Capitalist society consists of buyers and sellers of labour-power. The worker as a seller of labour-power cannot assert his or her “right” to maintain or improve living standards via ethical appeal or moral law. Nor is the capitalist under a moral obligation to waive or even remit in any way the unpaid labour of the worker — profit — back in the form of increased wages. Not only has the capitalist a legal right to profit, but from his standpoint a moral right as well. Behind this moral right stands custom, tradition, religion, the classless ethic — and the State. As Marx points out in Capital, “There is here, therefore, an antimony, right against right, both equally bearing the seal of the law of exchange.

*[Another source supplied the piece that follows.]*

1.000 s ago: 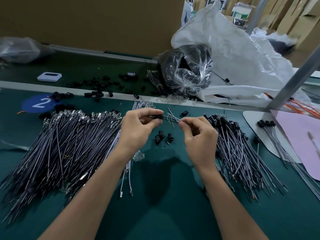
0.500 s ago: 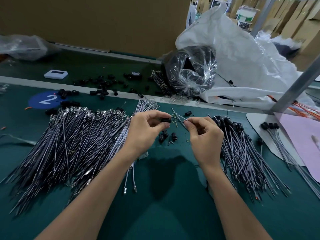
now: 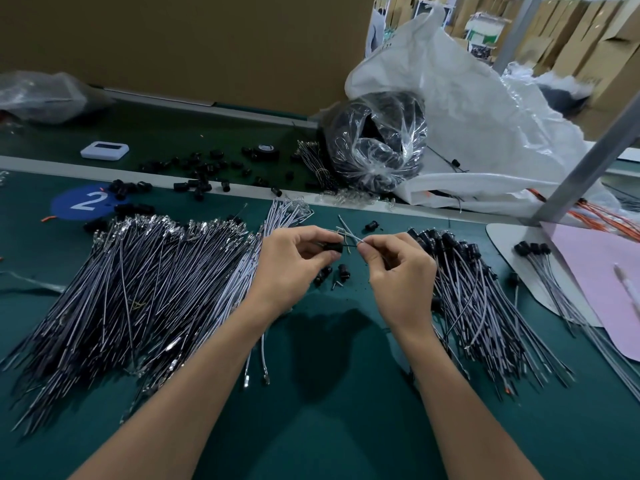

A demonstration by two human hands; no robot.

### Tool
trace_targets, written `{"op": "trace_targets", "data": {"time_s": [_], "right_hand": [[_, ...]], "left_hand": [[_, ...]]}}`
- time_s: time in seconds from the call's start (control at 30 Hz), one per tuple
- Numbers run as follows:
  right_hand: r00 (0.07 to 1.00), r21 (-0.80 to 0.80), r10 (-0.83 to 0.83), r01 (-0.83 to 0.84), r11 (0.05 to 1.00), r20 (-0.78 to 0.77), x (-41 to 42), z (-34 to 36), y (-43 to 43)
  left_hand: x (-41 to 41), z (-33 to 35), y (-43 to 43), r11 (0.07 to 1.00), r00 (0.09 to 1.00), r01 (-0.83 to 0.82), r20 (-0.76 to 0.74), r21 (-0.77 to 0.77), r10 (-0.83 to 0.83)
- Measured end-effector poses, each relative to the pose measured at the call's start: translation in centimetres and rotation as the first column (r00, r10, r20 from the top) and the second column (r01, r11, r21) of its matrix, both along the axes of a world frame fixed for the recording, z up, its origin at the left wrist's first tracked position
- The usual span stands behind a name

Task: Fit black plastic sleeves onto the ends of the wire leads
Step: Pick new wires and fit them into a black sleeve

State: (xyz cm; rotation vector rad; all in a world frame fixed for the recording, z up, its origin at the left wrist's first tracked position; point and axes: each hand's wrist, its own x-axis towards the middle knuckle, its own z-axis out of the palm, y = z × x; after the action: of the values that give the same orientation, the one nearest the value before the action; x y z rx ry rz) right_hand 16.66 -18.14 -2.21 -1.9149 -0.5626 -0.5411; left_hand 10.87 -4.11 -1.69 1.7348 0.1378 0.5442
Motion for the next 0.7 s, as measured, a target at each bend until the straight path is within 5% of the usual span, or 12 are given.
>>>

Between equal rights, force decides”.
In a society such as capitalism, based on a permanent class conflict, there can be no genuine appeal to a neutral ethics. That is why Marx never invoked Humanity, Justice or Mercy as agencies for solving social struggle. For the same reason he rejected the abstract classless morality of Kant and Christ. Morality for Marx is not eternal or natural but active and social. Morality to be genuinely effective must be based on needs, and in a class society on class needs. It is true that ethical ideals, like truth, duty, honour and human rights, acquire a seeming eternal form. But social analysis shows while the forms of these ideals are the same, their nature differs from social epoch to social epoch and from class to class. So if the question is posed: whose truth? whose duty? what human rights?, one will find in the answer a class standpoint. Crack the shell of a classless absolute ethic hard enough and the kernel of a class interest will be found. Marxist ethics do not invoke “Truth”, “Duty” and “Altruism” but demand a state of affairs where these things have a different content from the existing ruling morality. Humility or self assertion, unselfishness or selfishness are themselves neither virtuous nor vicious; it is the actual social situation which gives them their truly moral quality.
The demand for the abolition of classes is a concrete class demand, engendered by a specific social situation. For the working class to be concerned with the plight of its “enemies” is itself a policy of despair whose ultimate logic is the perpetuation of capitalism. That is why we reject the classless ethic of religious theory and the school of bourgeois morality with its intuitive ethics based on the private individual. For such moral views turn out to be a disguised defence of the status quo.
1 comment:
No indication of who wrote this article (though I could hazard a guess.)
I'm wondering if this article was written in response to a letter that the famous French Marxologist, Maximilien Rubel, had published in the Socialist Standard in late 1988 on the subject of Marx and Ethics.